------ Records ------
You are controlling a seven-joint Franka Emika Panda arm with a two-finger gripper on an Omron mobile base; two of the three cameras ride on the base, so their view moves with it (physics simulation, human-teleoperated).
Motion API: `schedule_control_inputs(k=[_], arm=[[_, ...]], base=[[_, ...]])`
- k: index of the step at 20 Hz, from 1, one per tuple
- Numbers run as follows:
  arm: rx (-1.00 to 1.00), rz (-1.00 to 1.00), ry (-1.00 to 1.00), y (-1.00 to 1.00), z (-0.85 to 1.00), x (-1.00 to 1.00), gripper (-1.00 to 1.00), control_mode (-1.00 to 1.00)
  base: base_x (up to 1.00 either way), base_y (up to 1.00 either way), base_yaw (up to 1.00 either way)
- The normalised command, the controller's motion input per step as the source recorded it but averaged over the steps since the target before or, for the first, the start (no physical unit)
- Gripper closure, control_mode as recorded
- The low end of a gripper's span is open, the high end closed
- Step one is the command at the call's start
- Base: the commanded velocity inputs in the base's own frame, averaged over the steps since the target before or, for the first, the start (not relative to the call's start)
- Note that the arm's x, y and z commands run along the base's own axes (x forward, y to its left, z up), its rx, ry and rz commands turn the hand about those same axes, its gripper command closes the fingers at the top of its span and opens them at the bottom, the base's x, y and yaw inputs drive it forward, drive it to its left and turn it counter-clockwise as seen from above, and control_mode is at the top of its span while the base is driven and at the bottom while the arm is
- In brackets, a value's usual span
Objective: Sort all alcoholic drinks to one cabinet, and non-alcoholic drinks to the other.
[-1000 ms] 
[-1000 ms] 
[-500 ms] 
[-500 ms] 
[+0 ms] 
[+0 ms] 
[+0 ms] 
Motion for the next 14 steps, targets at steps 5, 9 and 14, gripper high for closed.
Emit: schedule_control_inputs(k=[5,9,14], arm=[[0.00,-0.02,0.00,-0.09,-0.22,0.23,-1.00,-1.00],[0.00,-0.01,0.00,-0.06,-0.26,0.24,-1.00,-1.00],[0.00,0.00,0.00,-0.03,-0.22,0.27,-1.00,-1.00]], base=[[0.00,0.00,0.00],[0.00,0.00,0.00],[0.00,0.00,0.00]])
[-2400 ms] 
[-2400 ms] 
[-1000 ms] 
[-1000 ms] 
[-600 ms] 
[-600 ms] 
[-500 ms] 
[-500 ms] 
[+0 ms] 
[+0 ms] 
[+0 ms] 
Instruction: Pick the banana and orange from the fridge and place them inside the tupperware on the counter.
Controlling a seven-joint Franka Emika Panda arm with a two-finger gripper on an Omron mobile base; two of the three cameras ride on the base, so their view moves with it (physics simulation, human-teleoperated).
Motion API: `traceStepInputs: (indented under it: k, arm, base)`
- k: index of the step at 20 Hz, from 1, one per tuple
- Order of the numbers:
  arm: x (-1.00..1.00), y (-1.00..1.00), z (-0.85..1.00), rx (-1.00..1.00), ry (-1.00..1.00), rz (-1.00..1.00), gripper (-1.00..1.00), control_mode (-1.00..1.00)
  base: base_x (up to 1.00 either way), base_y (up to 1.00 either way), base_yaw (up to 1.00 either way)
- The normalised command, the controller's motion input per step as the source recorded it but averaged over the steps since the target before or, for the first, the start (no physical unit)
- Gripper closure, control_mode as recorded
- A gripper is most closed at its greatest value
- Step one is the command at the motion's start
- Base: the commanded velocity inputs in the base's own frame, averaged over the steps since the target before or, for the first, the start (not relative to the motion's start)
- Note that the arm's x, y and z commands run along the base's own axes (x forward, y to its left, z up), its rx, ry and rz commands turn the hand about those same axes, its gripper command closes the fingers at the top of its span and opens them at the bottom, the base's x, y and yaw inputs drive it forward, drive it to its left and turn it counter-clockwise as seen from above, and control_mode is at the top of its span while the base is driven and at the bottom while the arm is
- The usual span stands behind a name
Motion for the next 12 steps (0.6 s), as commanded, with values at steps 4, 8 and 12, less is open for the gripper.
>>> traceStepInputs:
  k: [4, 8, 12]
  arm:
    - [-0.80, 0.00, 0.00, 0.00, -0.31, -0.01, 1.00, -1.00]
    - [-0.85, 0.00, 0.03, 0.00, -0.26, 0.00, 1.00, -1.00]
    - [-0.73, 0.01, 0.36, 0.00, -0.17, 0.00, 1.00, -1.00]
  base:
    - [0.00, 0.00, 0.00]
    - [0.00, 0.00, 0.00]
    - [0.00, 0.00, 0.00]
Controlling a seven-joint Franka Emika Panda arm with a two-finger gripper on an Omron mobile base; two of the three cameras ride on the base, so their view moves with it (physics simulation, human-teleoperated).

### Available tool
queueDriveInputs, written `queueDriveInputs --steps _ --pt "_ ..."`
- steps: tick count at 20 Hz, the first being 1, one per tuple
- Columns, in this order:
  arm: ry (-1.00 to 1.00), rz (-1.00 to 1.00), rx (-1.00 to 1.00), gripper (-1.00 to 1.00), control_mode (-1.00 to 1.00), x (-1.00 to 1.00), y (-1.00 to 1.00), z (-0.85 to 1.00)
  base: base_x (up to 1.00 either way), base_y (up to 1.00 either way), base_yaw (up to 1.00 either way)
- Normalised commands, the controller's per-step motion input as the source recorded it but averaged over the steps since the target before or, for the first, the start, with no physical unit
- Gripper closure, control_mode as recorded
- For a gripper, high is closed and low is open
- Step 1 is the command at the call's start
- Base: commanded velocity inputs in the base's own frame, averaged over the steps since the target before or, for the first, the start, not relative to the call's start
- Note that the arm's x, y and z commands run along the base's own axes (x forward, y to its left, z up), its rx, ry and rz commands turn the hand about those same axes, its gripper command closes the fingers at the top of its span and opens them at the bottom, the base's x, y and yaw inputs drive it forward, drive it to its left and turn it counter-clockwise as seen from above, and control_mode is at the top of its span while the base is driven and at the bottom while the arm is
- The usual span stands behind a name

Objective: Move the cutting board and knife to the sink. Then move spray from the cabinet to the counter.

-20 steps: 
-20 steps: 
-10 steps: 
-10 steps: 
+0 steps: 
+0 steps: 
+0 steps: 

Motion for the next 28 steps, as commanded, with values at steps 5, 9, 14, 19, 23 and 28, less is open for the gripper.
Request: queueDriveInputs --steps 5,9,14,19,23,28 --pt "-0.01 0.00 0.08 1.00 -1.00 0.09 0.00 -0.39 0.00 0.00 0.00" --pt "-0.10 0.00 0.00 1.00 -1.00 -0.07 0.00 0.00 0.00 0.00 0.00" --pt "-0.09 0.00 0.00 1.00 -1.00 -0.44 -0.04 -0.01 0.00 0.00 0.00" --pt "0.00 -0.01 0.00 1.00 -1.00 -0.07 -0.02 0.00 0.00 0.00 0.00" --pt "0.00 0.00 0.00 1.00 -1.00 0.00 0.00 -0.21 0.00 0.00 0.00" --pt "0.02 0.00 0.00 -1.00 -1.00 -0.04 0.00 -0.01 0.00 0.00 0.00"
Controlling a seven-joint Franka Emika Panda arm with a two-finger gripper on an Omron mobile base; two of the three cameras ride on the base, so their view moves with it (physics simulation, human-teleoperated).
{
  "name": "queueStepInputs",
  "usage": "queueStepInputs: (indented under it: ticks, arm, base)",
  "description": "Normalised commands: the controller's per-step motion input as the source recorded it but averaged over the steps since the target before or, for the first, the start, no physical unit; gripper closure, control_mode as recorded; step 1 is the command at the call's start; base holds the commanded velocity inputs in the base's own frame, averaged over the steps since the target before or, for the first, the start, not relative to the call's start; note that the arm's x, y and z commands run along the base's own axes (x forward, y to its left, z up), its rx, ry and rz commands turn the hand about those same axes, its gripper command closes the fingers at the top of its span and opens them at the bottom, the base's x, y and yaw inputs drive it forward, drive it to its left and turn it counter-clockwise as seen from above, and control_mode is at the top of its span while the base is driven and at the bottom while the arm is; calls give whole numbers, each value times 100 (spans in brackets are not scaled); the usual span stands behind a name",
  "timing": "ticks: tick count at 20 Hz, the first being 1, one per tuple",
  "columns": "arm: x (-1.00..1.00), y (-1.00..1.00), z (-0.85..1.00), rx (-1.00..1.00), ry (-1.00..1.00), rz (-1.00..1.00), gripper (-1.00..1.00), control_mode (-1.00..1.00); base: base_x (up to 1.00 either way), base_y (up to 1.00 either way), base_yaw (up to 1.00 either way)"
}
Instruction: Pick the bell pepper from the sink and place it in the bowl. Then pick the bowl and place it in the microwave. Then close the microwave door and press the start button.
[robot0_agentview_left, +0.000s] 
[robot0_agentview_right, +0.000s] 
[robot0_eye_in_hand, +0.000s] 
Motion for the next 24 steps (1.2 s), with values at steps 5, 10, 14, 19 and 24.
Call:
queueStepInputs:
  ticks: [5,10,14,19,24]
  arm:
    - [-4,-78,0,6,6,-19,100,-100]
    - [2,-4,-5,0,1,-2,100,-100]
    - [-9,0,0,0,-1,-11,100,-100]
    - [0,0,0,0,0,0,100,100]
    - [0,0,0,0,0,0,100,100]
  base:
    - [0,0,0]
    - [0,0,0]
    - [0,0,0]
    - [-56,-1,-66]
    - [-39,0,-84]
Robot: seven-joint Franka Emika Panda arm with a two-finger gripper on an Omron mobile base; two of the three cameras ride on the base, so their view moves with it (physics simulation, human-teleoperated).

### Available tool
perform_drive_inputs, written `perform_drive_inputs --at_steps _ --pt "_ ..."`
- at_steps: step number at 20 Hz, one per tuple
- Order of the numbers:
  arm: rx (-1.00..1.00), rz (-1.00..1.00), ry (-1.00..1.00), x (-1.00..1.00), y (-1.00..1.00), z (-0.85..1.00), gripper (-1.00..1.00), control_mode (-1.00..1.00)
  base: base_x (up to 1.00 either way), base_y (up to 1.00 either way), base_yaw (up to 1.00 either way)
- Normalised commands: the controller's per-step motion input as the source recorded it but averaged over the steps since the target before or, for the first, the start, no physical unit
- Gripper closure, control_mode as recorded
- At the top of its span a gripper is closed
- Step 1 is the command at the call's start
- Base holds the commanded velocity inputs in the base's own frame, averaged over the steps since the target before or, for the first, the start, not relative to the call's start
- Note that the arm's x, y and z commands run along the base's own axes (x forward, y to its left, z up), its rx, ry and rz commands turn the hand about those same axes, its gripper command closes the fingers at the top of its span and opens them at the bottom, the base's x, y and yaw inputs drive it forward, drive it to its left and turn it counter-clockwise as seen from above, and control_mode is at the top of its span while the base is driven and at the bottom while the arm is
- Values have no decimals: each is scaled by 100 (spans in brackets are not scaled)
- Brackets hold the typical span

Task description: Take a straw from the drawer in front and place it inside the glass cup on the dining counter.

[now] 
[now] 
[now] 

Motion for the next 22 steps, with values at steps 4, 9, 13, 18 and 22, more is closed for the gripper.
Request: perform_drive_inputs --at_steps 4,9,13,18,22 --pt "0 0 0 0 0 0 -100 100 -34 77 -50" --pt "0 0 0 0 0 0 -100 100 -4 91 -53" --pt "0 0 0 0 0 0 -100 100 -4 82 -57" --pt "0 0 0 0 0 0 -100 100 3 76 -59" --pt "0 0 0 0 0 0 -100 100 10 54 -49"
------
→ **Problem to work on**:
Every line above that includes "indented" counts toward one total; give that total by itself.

→ **Written response**:
2